§ ACTION ITEM:
Which lines below contain the word "camera"? Copy each of them.

§ PROVIDED INFORMATION:
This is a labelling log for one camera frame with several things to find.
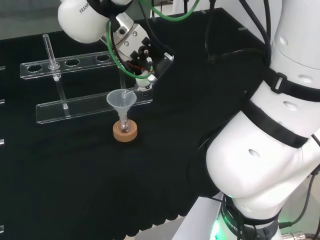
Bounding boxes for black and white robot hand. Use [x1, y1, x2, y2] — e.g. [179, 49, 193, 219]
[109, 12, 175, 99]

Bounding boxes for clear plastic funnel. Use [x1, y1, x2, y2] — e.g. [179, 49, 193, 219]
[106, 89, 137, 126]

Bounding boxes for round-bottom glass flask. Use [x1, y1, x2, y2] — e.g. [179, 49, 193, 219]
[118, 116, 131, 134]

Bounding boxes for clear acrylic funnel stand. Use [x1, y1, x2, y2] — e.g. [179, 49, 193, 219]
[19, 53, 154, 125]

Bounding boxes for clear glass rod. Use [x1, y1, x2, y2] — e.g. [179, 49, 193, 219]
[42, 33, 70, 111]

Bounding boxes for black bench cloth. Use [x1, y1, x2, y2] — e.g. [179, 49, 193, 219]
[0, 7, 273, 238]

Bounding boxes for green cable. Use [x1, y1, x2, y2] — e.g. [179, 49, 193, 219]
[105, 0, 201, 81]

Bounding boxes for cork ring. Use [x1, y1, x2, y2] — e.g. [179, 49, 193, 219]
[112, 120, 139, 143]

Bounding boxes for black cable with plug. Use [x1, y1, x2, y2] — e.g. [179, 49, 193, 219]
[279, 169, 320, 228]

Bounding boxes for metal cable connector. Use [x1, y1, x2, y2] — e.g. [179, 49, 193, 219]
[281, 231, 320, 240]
---
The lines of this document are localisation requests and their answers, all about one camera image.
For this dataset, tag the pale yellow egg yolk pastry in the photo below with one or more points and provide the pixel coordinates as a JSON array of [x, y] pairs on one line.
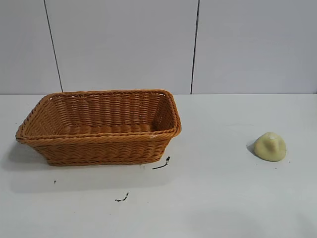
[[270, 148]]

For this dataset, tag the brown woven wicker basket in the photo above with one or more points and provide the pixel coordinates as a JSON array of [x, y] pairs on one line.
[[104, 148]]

§ WRITTEN RESPONSE:
This is a labelling log for one camera frame with several things to find.
The lines of this document are localisation requests and their answers, all about one camera image.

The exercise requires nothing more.